» GIVEN MATERIAL:
⟨

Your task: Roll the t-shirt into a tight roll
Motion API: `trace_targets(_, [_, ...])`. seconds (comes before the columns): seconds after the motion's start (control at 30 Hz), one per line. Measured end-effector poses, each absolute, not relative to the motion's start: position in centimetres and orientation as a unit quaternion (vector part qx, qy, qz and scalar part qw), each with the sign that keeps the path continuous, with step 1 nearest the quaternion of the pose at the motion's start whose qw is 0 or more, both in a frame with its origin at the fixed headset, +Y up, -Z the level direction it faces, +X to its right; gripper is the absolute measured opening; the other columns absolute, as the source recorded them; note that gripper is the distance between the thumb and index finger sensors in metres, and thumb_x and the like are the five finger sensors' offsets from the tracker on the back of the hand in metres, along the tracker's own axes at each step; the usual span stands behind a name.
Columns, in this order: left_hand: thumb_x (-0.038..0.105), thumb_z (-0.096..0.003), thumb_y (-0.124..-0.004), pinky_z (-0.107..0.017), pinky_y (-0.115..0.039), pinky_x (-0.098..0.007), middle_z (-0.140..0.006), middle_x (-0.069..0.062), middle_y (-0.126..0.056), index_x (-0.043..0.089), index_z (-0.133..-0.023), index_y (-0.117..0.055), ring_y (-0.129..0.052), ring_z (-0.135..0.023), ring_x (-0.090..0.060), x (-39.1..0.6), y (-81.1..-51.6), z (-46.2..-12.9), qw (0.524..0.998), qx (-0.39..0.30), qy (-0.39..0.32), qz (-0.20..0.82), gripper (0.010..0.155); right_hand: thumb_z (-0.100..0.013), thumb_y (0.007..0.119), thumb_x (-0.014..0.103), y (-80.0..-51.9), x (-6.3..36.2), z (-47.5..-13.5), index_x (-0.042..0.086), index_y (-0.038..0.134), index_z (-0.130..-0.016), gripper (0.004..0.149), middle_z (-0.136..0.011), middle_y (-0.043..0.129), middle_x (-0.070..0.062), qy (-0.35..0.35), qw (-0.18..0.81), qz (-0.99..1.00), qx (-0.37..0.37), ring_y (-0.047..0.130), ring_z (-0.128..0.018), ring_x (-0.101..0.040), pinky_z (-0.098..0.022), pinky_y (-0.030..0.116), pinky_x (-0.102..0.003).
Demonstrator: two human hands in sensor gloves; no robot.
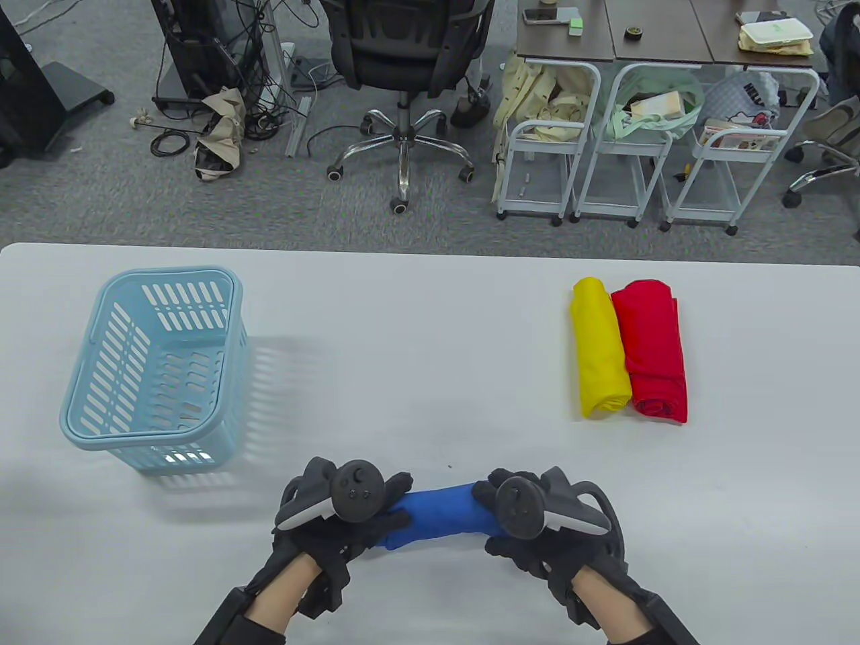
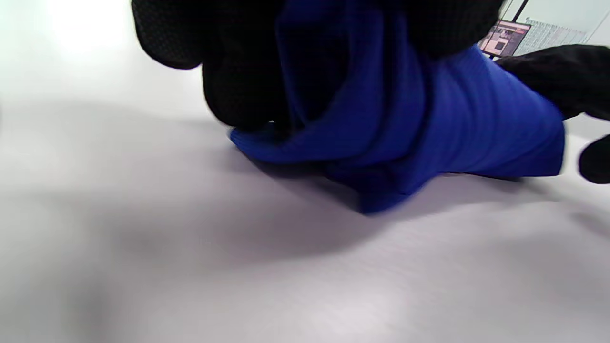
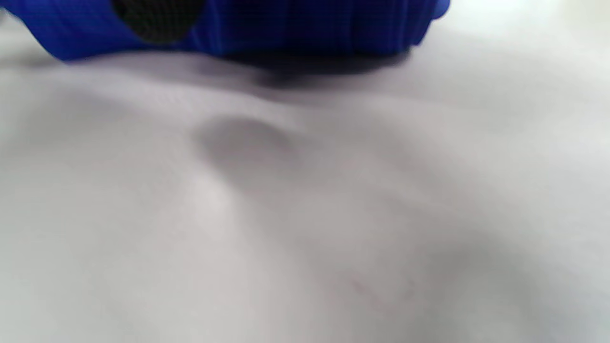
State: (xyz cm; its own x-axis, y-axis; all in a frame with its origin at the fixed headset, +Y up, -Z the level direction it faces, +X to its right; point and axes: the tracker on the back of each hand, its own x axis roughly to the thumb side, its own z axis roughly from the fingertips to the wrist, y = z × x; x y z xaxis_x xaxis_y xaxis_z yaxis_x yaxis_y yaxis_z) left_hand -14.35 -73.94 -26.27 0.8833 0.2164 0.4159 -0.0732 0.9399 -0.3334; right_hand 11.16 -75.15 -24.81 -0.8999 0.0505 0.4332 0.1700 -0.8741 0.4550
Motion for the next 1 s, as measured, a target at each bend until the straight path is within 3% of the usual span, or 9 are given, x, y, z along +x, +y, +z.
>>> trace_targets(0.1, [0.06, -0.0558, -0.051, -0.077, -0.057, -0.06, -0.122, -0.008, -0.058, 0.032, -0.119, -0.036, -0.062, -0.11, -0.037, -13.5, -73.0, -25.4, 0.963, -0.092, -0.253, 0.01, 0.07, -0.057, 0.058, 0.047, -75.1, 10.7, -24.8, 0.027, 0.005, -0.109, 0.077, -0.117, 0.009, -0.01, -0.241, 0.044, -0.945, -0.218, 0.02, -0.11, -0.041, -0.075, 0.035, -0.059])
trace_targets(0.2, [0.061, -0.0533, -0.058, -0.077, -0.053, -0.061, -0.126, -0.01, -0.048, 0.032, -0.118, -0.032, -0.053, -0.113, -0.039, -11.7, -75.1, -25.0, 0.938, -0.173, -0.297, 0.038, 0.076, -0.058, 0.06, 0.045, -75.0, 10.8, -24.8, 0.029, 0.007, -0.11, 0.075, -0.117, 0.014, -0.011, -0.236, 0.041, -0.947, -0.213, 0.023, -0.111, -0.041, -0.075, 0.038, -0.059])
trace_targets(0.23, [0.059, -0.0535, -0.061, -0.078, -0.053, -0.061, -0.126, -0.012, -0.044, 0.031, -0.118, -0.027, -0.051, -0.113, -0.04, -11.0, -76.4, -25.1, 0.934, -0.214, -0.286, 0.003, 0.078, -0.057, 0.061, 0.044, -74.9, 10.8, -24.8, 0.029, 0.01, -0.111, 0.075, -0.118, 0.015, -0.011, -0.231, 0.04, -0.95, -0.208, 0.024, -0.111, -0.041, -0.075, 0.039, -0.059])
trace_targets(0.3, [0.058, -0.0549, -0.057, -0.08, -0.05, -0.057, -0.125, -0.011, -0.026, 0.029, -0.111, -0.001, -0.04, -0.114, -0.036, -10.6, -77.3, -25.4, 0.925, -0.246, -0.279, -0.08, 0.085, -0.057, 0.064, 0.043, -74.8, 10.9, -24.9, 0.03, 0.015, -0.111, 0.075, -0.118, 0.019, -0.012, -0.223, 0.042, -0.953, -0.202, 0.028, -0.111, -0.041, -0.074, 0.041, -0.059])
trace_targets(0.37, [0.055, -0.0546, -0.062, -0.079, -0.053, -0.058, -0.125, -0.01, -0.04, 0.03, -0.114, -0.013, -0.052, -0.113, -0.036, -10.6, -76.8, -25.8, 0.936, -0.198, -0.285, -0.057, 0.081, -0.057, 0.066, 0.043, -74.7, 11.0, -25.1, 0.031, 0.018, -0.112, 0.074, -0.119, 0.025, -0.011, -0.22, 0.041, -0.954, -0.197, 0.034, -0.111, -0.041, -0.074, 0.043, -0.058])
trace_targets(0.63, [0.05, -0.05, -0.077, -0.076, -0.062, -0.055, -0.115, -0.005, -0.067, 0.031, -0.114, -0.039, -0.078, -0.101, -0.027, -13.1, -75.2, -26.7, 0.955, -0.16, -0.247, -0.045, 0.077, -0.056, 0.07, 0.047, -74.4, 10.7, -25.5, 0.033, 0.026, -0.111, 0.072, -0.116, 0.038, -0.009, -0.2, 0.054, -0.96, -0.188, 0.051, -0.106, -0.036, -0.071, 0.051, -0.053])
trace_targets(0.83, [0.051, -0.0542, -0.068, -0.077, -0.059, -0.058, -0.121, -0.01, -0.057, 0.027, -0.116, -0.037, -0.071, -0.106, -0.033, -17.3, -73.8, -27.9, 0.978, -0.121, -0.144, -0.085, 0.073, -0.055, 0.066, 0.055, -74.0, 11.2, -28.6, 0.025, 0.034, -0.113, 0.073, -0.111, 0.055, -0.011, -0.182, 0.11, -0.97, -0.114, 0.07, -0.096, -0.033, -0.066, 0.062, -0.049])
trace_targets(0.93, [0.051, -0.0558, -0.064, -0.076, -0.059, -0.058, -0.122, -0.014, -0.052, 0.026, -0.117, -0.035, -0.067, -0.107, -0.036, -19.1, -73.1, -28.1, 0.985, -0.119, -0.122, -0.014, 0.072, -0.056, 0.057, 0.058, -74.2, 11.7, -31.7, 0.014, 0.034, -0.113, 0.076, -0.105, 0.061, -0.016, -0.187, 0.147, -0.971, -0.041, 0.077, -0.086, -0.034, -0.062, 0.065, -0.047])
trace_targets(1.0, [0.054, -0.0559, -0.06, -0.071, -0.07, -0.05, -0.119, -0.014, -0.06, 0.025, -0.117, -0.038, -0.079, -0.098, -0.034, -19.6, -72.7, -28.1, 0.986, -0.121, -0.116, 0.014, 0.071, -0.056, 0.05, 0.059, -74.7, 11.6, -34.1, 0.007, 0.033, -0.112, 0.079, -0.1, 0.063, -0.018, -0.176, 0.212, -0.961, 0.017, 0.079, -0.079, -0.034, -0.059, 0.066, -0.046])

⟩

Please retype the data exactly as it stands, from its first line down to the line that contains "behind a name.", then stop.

» SOLUTION FOR THIS TASK:
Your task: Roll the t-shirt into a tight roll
Motion API: `trace_targets(_, [_, ...])`. seconds (comes before the columns): seconds after the motion's start (control at 30 Hz), one per line. Measured end-effector poses, each absolute, not relative to the motion's start: position in centimetres and orientation as a unit quaternion (vector part qx, qy, qz and scalar part qw), each with the sign that keeps the path continuous, with step 1 nearest the quaternion of the pose at the motion's start whose qw is 0 or more, both in a frame with its origin at the fixed headset, +Y up, -Z the level direction it faces, +X to its right; gripper is the absolute measured opening; the other columns absolute, as the source recorded them; note that gripper is the distance between the thumb and index finger sensors in metres, and thumb_x and the like are the five finger sensors' offsets from the tracker on the back of the hand in metres, along the tracker's own axes at each step; the usual span stands behind a name.

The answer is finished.